Cheaper 5G phones for 2020
We mentioned the Snapdragon 765 and its integrated 5G modem, and how that chipset opens up the possibility of 5G connectivity coming to less expensive phones. We saw evidence of that at CES 2020, where two makers of budget handsets touted 5G phones coming later this year.
Coolpad plans to offer the Coolpad Legacy 5G for less than $400. The phone will feature dual rear cameras, a 16-MP selfie cam and Android 10; it will be available unlocked during the second quarter of the year.
Around that same time, TCL plans to introduce the TCL 10 5G, which will cost less than $500. We don't know much about that phone's specs, though TCL had planned to reveal more at the now-cancelled Mobile World Congress. Expect an announcement on the TCL 10 5G at some point in the near future.
What about Apple?
Apple never discloses its smartphone plans until it's good and ready, though that doesn't stop the iPhone rumor mill from setting expectations for future devices out of Cupertino. And right now, all signs point to Apple joining the 5G fight this year.
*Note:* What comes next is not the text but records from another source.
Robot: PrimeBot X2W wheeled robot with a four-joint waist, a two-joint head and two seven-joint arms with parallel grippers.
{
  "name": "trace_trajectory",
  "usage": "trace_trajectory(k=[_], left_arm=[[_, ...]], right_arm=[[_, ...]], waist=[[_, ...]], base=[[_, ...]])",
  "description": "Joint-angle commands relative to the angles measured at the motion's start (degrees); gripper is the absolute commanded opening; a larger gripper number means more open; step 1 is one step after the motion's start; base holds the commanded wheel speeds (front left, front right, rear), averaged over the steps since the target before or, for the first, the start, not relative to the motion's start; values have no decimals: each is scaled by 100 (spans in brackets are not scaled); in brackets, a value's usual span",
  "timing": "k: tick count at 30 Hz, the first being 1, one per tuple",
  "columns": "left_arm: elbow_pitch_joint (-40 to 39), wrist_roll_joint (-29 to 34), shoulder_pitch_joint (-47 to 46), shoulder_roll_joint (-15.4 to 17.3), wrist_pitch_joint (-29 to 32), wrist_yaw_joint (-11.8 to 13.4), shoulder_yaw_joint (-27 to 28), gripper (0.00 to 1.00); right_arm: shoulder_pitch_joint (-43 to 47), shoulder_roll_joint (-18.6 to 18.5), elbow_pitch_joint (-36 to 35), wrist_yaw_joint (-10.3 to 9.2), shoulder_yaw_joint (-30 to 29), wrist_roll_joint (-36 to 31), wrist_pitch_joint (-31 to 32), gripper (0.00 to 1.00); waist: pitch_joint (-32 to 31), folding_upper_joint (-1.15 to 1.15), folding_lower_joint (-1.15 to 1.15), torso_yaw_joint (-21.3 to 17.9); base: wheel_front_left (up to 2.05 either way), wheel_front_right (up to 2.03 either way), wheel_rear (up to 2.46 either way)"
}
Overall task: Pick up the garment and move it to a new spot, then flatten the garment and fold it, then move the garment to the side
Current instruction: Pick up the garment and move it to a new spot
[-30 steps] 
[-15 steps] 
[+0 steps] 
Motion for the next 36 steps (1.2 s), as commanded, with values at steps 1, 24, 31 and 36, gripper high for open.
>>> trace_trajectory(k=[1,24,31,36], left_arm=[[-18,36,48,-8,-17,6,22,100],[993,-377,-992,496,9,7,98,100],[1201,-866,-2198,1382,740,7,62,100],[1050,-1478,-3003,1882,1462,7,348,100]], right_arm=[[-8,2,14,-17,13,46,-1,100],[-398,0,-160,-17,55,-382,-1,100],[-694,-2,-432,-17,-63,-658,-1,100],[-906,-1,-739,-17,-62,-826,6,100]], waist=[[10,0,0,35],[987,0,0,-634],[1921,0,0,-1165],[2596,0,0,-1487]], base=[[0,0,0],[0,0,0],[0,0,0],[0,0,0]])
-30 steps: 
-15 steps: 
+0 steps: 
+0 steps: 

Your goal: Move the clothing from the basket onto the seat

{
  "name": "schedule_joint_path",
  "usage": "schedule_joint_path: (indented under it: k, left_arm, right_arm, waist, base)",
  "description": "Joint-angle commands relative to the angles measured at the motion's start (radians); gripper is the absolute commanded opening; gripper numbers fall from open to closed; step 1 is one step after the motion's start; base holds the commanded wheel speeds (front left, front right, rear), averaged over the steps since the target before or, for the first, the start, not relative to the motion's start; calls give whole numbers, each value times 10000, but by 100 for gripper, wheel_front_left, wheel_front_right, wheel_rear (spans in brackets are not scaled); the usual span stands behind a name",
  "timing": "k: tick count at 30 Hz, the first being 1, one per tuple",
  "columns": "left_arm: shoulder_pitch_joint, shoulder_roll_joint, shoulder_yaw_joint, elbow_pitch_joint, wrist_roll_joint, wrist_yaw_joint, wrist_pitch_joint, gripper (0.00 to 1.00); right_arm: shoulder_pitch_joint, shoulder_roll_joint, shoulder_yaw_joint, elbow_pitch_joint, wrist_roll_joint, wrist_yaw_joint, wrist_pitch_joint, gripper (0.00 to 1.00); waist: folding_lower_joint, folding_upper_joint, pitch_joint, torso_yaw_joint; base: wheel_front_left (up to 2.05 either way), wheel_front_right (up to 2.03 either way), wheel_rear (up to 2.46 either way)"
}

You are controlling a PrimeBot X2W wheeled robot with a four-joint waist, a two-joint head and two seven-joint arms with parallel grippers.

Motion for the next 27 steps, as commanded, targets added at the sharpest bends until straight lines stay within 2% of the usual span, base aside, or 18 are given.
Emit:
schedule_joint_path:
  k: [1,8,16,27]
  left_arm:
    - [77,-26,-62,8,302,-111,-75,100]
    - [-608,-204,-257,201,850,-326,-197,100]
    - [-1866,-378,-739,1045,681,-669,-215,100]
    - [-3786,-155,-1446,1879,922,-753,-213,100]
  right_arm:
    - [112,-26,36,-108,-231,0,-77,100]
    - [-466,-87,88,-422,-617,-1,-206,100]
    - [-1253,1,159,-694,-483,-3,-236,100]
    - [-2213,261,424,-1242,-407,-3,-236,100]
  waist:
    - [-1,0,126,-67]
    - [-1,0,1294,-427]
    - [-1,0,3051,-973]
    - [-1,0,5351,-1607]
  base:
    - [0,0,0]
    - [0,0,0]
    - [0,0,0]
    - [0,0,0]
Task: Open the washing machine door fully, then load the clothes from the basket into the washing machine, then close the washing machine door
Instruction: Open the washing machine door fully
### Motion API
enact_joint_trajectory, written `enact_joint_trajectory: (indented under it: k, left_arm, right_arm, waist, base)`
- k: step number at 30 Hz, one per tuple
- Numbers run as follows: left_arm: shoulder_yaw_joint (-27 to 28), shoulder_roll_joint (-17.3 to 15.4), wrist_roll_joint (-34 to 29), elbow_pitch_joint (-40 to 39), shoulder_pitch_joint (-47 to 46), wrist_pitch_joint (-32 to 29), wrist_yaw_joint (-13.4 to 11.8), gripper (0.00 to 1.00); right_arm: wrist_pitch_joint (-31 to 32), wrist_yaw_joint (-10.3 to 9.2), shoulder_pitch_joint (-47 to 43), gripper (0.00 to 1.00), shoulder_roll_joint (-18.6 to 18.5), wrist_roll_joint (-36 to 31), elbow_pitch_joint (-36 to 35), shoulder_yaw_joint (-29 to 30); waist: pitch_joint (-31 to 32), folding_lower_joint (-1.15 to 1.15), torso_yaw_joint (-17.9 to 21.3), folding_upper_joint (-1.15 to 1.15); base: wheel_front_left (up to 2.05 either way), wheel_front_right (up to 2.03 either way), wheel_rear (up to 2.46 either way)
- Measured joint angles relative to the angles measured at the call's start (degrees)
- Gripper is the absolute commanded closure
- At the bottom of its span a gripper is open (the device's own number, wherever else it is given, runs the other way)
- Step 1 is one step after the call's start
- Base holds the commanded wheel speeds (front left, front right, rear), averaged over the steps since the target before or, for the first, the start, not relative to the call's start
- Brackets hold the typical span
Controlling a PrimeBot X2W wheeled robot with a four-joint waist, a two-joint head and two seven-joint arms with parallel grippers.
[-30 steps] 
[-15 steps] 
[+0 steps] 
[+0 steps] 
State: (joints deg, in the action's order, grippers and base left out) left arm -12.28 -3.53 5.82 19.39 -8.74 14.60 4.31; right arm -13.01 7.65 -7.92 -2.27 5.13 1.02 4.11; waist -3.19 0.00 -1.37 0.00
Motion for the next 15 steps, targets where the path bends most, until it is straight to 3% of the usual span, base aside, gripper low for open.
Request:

In late 2018, Bloomberg reported that Apple wouldn't come out with a 5G iPhone until 2020, which would match the company's approach to the 4G rollout a decade ago. Apple's strategy this time around may have been influenced by a since-resolved dispute with Qualcomm that was preventing Apple from using the chip maker's modems and forcing it to find alternative suppliers.
With that court case now settled, Qualcomm and Apple are back in business together, and analysts expect the 5G iPhone to be on track for 2020. The latest series of iPhone that launched in September 2019 — the iPhone 11, 11 Pro and 11 Pro Max — are all LTE-only.
If it's all but certain that Apple will release 5G phones in 2020, the only remaining question is how many iPhone models will ship with the faster modems. At one point, it looked like there might be two 5G iPhones next year: a 6.7-inch and 5.4-inch model. But the analyst behind that prediction, Ming-Chi Kuo of TF International Securities, now expects a trio of 5G-ready iPhones.
CEO Tim Cook hasn't commented on Apple's 5G plans when pressed, like when an analyst asked during January's earnings call whether a 5G iPhone would drive demand. "I think we’re in the early innings of [5G's] deployment on a global basis," Cook said. "We obviously couldn’t be prouder of our line-up and are very excited about our pipeline as well and wouldn’t trade our position for anybody."